* ABOUT THIS EXERCISE
Exactly as written, transcribe the data that follows.

* INFORMATION PROVIDED
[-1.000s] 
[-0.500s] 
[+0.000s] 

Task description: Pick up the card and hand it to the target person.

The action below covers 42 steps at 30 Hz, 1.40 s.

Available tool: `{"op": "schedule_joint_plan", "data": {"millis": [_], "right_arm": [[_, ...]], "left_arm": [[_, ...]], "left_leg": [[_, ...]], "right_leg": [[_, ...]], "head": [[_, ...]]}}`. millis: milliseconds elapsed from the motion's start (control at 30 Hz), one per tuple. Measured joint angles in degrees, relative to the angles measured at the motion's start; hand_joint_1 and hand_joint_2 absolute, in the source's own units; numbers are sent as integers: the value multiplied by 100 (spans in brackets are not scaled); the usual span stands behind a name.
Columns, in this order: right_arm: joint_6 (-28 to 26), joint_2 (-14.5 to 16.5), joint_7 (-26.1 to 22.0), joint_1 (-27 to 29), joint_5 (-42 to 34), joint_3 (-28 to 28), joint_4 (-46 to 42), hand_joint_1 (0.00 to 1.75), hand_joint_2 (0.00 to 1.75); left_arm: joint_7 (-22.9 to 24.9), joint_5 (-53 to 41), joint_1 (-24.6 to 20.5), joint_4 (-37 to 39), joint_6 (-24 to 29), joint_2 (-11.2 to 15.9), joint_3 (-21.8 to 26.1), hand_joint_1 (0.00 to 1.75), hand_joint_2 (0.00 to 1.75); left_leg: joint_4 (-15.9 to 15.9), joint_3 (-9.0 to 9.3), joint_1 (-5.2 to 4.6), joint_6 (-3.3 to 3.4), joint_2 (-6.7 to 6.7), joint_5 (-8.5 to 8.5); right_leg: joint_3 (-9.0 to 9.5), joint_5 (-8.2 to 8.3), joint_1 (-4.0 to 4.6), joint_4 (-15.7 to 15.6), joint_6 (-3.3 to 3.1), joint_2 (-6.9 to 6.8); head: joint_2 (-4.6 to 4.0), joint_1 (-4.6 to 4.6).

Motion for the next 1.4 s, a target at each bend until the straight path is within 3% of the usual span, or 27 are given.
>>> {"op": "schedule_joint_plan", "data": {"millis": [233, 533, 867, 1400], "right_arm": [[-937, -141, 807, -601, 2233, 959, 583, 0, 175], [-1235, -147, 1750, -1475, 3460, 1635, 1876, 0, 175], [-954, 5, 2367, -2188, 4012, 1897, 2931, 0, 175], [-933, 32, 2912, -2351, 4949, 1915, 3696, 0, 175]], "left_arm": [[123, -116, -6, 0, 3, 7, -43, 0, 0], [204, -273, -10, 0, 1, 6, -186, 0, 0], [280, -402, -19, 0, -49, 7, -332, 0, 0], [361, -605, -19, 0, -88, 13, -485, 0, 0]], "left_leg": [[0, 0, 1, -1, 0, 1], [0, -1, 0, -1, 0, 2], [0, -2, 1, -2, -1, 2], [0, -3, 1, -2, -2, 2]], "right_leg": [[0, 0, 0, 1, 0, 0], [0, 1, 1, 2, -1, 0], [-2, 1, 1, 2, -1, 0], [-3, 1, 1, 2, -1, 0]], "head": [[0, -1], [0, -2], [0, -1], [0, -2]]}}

* SOLUTION TO THIS PROBLEM
[-1.000s] 
[-0.500s] 
[+0.000s] 

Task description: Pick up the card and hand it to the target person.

The action below covers 42 steps at 30 Hz, 1.40 s.

Available tool: `{"op": "schedule_joint_plan", "data": {"millis": [_], "right_arm": [[_, ...]], "left_arm": [[_, ...]], "left_leg": [[_, ...]], "right_leg": [[_, ...]], "head": [[_, ...]]}}`. millis: milliseconds elapsed from the motion's start (control at 30 Hz), one per tuple. Measured joint angles in degrees, relative to the angles measured at the motion's start; hand_joint_1 and hand_joint_2 absolute, in the source's own units; numbers are sent as integers: the value multiplied by 100 (spans in brackets are not scaled); the usual span stands behind a name.
Columns, in this order: right_arm: joint_6 (-28 to 26), joint_2 (-14.5 to 16.5), joint_7 (-26.1 to 22.0), joint_1 (-27 to 29), joint_5 (-42 to 34), joint_3 (-28 to 28), joint_4 (-46 to 42), hand_joint_1 (0.00 to 1.75), hand_joint_2 (0.00 to 1.75); left_arm: joint_7 (-22.9 to 24.9), joint_5 (-53 to 41), joint_1 (-24.6 to 20.5), joint_4 (-37 to 39), joint_6 (-24 to 29), joint_2 (-11.2 to 15.9), joint_3 (-21.8 to 26.1), hand_joint_1 (0.00 to 1.75), hand_joint_2 (0.00 to 1.75); left_leg: joint_4 (-15.9 to 15.9), joint_3 (-9.0 to 9.3), joint_1 (-5.2 to 4.6), joint_6 (-3.3 to 3.4), joint_2 (-6.7 to 6.7), joint_5 (-8.5 to 8.5); right_leg: joint_3 (-9.0 to 9.5), joint_5 (-8.2 to 8.3), joint_1 (-4.0 to 4.6), joint_4 (-15.7 to 15.6), joint_6 (-3.3 to 3.1), joint_2 (-6.9 to 6.8); head: joint_2 (-4.6 to 4.0), joint_1 (-4.6 to 4.6).

Motion for the next 1.4 s, a target at each bend until the straight path is within 3% of the usual span, or 27 are given.
>>> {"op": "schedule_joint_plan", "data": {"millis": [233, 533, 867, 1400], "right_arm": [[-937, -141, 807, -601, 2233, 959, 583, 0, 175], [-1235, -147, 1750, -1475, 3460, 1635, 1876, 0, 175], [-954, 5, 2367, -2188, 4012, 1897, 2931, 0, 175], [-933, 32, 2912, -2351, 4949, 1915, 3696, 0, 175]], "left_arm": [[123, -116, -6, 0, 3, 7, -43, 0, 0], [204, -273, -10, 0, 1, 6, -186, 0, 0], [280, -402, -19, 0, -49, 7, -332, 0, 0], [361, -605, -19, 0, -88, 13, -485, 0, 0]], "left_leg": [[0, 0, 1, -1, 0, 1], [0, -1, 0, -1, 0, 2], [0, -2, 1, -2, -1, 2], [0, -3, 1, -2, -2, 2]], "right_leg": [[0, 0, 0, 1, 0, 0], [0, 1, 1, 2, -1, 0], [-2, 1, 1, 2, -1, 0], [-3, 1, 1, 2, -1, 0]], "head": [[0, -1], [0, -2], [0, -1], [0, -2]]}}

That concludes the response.